Work request: Only one stretch of the data below is wanted: the lines starting at the one with "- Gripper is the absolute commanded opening" and ending at the one with "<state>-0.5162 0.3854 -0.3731", both included, given again exactly.

══════

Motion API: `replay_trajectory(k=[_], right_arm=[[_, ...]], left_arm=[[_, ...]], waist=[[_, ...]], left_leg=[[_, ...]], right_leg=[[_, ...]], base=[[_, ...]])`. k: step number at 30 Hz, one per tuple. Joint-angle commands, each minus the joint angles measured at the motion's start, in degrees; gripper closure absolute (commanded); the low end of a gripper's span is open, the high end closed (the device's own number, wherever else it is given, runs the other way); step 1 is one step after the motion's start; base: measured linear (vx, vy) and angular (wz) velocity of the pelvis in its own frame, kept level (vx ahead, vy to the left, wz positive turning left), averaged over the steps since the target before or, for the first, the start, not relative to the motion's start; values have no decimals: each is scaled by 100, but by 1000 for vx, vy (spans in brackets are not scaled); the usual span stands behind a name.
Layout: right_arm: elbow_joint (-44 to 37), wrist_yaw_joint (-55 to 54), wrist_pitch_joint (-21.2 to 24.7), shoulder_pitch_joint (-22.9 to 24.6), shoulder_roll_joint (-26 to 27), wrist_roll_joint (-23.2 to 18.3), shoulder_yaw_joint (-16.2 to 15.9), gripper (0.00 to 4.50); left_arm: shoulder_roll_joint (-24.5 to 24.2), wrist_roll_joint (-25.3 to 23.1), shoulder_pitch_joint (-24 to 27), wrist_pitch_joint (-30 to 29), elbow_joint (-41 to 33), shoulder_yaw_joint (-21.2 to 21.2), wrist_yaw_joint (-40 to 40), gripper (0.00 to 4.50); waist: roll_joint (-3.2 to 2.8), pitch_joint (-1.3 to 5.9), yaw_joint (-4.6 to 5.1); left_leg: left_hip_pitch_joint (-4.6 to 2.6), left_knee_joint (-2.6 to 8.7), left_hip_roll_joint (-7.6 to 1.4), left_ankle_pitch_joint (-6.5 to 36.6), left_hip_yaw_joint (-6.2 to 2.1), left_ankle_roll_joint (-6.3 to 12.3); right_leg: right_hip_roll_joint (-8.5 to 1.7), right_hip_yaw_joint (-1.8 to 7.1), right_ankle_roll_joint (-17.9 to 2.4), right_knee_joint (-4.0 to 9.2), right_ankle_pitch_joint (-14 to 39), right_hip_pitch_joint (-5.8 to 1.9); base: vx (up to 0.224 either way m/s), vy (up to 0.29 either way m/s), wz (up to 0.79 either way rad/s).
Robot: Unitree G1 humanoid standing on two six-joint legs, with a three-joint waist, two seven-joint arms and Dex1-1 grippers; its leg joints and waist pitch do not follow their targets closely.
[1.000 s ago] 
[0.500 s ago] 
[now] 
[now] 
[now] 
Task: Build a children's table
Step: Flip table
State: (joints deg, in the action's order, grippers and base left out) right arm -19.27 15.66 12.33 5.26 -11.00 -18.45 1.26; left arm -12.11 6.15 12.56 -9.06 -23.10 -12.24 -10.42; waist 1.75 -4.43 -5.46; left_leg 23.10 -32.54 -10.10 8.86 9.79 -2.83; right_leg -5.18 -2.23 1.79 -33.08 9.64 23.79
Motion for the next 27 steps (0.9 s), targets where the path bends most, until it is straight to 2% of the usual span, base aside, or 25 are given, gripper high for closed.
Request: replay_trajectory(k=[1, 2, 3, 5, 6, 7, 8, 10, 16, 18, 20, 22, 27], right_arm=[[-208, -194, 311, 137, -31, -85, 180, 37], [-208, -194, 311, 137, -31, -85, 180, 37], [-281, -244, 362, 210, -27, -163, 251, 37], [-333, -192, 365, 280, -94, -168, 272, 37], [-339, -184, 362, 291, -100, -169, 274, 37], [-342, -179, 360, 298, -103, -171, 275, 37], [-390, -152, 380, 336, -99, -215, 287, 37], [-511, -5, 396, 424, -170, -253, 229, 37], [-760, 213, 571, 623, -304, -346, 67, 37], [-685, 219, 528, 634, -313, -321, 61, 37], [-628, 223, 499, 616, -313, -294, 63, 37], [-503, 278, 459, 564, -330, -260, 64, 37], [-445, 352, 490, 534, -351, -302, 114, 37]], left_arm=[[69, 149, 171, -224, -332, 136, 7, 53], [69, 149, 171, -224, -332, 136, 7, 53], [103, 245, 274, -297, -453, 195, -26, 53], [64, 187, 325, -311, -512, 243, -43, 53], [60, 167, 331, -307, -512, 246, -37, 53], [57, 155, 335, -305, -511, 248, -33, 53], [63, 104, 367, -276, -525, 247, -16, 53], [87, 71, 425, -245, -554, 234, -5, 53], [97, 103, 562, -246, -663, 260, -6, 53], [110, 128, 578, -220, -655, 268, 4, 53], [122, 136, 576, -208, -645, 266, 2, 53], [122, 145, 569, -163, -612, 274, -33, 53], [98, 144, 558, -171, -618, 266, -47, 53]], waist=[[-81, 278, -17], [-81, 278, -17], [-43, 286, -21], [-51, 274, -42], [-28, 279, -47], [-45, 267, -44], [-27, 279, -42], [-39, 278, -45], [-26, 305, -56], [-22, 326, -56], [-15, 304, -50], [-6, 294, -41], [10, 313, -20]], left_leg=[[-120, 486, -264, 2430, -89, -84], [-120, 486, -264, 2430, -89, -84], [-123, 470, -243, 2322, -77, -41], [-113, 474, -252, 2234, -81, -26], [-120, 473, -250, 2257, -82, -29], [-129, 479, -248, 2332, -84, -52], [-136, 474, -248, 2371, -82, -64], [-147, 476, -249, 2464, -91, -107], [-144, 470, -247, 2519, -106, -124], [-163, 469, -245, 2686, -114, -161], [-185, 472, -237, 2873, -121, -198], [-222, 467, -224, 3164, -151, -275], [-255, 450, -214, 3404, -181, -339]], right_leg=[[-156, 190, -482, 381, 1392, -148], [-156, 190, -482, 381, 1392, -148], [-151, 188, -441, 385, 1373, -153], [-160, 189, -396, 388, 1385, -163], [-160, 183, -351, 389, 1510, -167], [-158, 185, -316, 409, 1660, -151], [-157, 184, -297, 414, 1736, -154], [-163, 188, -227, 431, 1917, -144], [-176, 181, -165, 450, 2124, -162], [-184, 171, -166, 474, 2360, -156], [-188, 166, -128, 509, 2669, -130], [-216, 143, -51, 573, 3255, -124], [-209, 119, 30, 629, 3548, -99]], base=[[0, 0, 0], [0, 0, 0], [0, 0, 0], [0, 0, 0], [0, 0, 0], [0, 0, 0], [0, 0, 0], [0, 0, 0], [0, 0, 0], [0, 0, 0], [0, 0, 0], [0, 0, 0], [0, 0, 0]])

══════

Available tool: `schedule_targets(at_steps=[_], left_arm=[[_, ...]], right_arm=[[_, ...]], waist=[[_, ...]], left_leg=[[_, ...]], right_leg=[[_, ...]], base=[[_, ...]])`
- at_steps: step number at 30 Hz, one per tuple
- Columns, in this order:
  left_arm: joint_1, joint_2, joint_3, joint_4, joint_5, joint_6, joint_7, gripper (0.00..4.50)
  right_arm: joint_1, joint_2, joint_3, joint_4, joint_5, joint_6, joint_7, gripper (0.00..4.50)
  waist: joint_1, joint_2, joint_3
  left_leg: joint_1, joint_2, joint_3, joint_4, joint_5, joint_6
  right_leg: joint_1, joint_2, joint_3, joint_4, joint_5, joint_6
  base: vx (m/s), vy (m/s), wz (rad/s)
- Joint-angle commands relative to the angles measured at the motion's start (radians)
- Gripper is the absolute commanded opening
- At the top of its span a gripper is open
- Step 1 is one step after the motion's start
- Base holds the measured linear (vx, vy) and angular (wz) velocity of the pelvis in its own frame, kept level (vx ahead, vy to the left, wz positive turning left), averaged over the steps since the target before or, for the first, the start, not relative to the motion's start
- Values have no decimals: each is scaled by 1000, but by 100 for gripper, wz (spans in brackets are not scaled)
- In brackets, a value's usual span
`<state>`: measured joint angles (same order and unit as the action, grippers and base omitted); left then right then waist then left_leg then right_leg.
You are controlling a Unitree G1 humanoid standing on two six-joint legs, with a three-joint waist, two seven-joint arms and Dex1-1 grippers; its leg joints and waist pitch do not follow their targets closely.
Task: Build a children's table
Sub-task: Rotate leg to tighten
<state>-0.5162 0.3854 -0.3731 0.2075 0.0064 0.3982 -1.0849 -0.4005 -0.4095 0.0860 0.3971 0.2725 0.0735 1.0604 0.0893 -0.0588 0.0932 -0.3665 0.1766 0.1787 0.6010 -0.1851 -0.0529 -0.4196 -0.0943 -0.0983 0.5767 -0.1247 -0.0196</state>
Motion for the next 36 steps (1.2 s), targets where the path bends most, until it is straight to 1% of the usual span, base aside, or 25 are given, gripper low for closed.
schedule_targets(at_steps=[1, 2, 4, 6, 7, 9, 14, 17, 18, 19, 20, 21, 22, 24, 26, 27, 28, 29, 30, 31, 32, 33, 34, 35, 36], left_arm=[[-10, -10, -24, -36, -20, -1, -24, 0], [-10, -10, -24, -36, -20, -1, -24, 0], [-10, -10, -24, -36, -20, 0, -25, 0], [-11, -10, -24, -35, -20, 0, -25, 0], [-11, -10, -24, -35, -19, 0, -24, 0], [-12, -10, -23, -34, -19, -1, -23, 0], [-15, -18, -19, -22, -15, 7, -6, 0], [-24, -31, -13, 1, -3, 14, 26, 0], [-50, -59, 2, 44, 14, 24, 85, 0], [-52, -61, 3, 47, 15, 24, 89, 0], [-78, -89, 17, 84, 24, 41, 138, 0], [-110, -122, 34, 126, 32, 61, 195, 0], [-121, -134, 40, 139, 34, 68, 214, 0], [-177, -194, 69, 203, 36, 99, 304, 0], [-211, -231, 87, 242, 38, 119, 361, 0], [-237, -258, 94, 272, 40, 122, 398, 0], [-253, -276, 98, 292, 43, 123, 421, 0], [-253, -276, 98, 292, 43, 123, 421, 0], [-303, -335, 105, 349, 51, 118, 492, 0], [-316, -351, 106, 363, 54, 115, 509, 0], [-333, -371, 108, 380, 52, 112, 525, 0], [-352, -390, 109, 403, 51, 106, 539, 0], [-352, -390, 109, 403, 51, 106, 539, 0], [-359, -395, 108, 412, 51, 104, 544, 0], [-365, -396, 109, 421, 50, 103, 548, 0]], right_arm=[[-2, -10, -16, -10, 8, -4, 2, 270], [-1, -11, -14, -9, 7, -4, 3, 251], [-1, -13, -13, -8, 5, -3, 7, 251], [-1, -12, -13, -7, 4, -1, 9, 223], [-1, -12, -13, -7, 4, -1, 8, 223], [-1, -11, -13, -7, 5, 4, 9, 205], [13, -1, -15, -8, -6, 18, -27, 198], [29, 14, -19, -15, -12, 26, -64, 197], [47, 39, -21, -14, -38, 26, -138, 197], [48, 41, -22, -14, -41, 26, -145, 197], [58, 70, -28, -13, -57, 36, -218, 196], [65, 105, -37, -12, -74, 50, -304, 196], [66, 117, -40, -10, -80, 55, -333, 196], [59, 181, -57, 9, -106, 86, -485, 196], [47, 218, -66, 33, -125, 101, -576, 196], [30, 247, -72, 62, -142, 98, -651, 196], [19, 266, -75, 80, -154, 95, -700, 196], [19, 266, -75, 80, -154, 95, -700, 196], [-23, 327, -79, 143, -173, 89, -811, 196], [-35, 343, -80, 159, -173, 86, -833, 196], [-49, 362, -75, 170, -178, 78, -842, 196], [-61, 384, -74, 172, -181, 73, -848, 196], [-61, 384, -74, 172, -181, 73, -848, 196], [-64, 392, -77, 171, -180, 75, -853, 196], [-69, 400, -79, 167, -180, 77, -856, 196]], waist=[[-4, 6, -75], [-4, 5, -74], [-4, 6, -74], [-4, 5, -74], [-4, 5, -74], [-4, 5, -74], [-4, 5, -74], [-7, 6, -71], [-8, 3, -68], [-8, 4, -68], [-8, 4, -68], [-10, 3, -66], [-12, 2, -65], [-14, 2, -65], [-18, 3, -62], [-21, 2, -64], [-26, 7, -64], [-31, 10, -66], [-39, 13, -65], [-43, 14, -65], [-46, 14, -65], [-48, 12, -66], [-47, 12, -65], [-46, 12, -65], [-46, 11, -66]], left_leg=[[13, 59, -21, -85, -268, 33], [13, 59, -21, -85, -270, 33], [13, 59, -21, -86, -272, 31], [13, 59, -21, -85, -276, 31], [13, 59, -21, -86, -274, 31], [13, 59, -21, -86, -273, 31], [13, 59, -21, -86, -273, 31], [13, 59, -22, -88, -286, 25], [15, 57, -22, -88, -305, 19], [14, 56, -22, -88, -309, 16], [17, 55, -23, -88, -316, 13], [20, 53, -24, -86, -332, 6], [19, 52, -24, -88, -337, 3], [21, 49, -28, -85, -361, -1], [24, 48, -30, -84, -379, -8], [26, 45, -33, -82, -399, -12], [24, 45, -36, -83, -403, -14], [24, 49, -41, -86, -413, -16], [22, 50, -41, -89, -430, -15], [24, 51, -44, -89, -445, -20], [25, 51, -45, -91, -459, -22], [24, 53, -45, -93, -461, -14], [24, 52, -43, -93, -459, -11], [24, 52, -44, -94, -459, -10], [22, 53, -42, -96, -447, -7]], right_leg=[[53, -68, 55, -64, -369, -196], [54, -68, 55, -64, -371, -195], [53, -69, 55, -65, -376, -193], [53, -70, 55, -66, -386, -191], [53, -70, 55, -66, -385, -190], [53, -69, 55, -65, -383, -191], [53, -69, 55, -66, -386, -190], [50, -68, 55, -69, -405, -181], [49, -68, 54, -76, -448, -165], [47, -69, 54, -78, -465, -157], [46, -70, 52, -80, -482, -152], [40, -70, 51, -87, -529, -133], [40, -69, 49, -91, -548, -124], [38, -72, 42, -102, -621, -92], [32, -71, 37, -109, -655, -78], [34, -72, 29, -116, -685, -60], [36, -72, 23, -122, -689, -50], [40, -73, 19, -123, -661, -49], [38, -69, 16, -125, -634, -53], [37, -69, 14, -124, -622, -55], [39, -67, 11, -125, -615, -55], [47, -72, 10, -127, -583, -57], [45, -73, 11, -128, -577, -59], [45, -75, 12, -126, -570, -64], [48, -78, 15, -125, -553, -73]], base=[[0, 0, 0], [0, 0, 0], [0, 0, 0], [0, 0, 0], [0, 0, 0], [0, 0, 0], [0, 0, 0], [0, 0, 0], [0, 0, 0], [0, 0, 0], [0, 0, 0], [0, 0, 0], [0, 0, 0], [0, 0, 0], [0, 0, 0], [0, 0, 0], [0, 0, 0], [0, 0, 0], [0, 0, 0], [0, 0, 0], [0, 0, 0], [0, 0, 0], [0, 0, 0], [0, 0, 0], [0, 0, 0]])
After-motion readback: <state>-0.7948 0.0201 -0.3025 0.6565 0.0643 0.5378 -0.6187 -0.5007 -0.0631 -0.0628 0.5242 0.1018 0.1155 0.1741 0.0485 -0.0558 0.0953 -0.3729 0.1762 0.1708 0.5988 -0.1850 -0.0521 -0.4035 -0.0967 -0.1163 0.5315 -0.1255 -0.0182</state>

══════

Answer to this exercise:
- Gripper is the absolute commanded opening
- At the top of its span a gripper is open
- Step 1 is one step after the motion's start
- Base holds the measured linear (vx, vy) and angular (wz) velocity of the pelvis in its own frame, kept level (vx ahead, vy to the left, wz positive turning left), averaged over the steps since the target before or, for the first, the start, not relative to the motion's start
- Values have no decimals: each is scaled by 1000, but by 100 for gripper, wz (spans in brackets are not scaled)
- In brackets, a value's usual span
`<state>`: measured joint angles (same order and unit as the action, grippers and base omitted); left then right then waist then left_leg then right_leg.
You are controlling a Unitree G1 humanoid standing on two six-joint legs, with a three-joint waist, two seven-joint arms and Dex1-1 grippers; its leg joints and waist pitch do not follow their targets closely.
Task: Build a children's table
Sub-task: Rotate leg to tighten
<state>-0.5162 0.3854 -0.3731 0.2075 0.0064 0.3982 -1.0849 -0.4005 -0.4095 0.0860 0.3971 0.2725 0.0735 1.0604 0.0893 -0.0588 0.0932 -0.3665 0.1766 0.1787 0.6010 -0.1851 -0.0529 -0.4196 -0.0943 -0.0983 0.5767 -0.1247 -0.0196</state>

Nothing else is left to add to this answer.